Intriguingly, it is the two men in her life who do the most to convince Allie that she does not owe Sean. Allie's tough father tells her he's glad she broke up with Sean:

    "Boy was too needy," Mr. Hayes continues. "I didn't like the way he looked at you."
     "How did he look at me?" Allie asks warily.
     "Like you were his entire world."
     She frowns. "And that's a bad thing?"
     "Damn right it is. Nobody should ever be someone else's entire world. That's not healthy, AJ. If your whole life is centered on one thing—one person—whatcha going to be left with if that person goes away? Absolutely nothing." He gruffly reiterates, "Not healthy." (3427)

And Dean urges her to drop the name/blame game:

    "But I wasn't kidding when I said I'm not into casual sex, okay? Every time I think about what we did this weekend, I feel—"
     "Horny?" he supplies.
     Yes. "Slutty."
     I don't expect the flare of irritation I glimpse in his eyes. "You want some advice, babe? Erase that word from your vocabulary."
     I suddenly feel guilty again, but I'm not sure why. Very reluctantly, I join him on the couch, making sure to keep some distance between us.
     "I mean it," he continues. "Stop slut-shaming yourself. And fuck the word slut. People should be able to have sex whenever they want, however many times they want, with however many partners they choose, and not get some shitty label slapped on them."
     He's right, but . . .  "The label is there whether we like it or not," I point out.
     "Yeah, and it was created by prudes and judgmental assholes and jealous pricks who wish they were getting laid on the regular but aren't." Dean shakes his head. "You need to stop thinking there's something wrong with what we did. We had fun. We were safe. We didn't hurt anybody. It's nobody's business what you or anyone else does in the privacy of their bedrooms, all right?"
     Oddly enough, his words succeed in easing some of the shame that's been trapped inside me since Friday night. (1315)

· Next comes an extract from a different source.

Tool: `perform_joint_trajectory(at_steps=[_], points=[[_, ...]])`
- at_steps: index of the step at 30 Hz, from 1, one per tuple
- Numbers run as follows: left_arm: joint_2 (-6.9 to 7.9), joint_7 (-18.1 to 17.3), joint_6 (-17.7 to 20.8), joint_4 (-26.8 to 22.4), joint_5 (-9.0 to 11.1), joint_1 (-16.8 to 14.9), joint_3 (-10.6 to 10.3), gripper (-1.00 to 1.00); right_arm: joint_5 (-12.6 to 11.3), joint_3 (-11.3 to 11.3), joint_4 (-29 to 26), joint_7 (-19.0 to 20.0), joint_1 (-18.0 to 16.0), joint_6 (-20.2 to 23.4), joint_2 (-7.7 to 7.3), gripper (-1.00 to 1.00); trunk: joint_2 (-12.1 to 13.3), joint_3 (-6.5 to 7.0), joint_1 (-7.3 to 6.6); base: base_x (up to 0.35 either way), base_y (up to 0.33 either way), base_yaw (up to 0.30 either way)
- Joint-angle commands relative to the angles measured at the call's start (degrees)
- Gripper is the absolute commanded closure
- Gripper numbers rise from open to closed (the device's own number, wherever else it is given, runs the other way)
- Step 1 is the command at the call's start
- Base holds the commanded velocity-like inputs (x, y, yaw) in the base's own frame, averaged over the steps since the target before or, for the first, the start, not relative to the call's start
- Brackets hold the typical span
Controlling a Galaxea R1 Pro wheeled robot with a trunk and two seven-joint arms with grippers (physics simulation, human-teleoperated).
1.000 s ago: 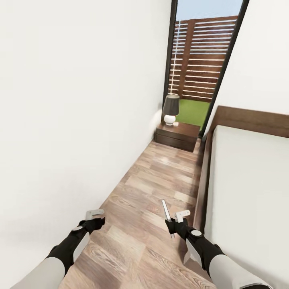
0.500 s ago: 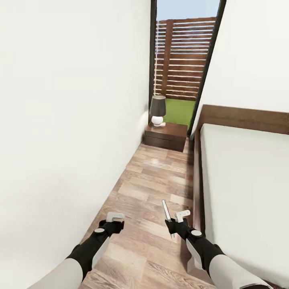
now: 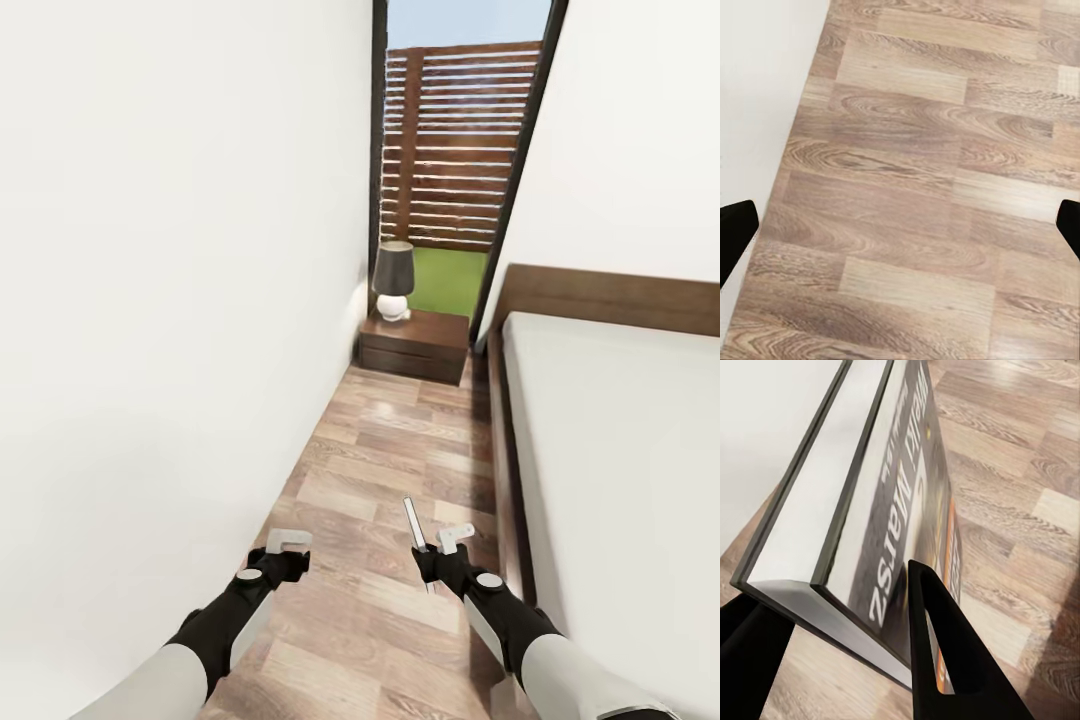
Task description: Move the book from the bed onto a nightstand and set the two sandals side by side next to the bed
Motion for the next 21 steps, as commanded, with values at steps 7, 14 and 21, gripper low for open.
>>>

And this, perhaps, is where the fantasy of this romance lies: not in the fact that sex-loving Dean falls for sexually adventurous Allie, but that sex-loving Dean proves to be a sex-positive feminist, while nice-guy Sean proves to be a sexist asshat (examples of which come later in the story). Allie may need validation from men, as so many romance heroines do, but ultimately this validation is about affirming her rights—to her own plans, her own desires, and above all, her own sexual selfhood—not the rights of her male partner.

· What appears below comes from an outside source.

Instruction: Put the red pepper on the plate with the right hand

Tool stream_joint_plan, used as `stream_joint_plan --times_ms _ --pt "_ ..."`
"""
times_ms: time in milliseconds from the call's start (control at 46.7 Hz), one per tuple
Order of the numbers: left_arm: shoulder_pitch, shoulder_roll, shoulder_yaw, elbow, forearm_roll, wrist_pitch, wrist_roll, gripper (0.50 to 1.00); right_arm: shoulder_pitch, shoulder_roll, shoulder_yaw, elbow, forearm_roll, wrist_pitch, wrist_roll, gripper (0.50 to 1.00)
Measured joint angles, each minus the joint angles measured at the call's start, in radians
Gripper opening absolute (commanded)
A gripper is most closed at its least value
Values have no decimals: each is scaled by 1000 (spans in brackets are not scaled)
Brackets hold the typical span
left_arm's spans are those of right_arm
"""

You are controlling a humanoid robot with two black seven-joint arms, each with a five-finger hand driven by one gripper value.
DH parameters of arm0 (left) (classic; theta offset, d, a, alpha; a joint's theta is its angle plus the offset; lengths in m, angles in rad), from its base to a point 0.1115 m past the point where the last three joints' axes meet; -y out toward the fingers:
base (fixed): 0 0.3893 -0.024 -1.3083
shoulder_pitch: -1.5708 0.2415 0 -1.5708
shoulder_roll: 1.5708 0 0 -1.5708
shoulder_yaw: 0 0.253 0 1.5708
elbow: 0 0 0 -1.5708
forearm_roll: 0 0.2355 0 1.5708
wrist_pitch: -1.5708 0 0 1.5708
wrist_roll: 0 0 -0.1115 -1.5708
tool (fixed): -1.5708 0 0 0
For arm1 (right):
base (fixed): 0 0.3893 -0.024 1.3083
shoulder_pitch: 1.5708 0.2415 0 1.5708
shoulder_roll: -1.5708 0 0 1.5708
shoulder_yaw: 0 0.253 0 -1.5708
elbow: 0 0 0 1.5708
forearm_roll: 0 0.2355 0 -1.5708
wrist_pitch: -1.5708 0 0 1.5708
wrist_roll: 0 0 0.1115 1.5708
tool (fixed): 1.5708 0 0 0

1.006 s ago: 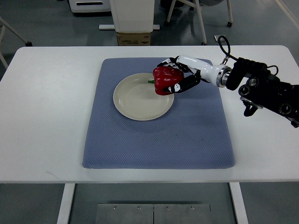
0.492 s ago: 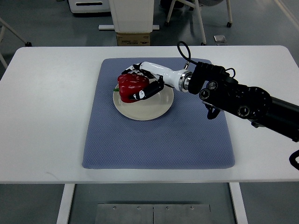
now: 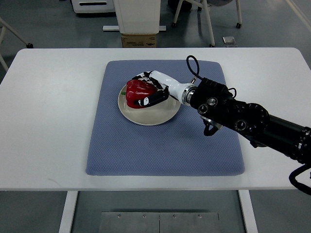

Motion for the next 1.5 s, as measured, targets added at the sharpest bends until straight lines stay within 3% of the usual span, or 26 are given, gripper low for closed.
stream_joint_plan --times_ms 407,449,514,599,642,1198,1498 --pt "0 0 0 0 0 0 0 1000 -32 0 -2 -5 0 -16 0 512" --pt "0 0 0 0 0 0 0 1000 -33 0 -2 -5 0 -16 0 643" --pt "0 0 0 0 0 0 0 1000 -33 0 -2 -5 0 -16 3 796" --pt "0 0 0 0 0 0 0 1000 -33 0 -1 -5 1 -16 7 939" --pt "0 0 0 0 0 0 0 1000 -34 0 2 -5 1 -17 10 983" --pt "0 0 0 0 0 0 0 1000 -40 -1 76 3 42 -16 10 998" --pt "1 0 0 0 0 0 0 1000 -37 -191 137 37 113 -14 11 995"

Or maybe there are just a lot more sex-loving sex-positive male feminists out there than when I was in college?

The Score
Off-Campus Book #3


  1. How awesome.
    I'm taking Human Sexuality this semester at the university where I work because I want to know what "kids nowadays" are thinking. When I took it as an undergrad, *mumble mumble* years ago, it was pretty much an incomplete anatomy lesson and a lot of videos/porn. I'm sure that people like Dean are still an anomaly (hence the romance novel hero status) but I do think that there are more guys that are at least aware of the concept of "slut shaming," and more interested in communication about sex. And they at least understand the importance of being open minded and talking!

    1. Cool, Teri Anne. Would you be interested in writing up a guest post for RNFF at the end of the semester, telling us all what you found out in your class?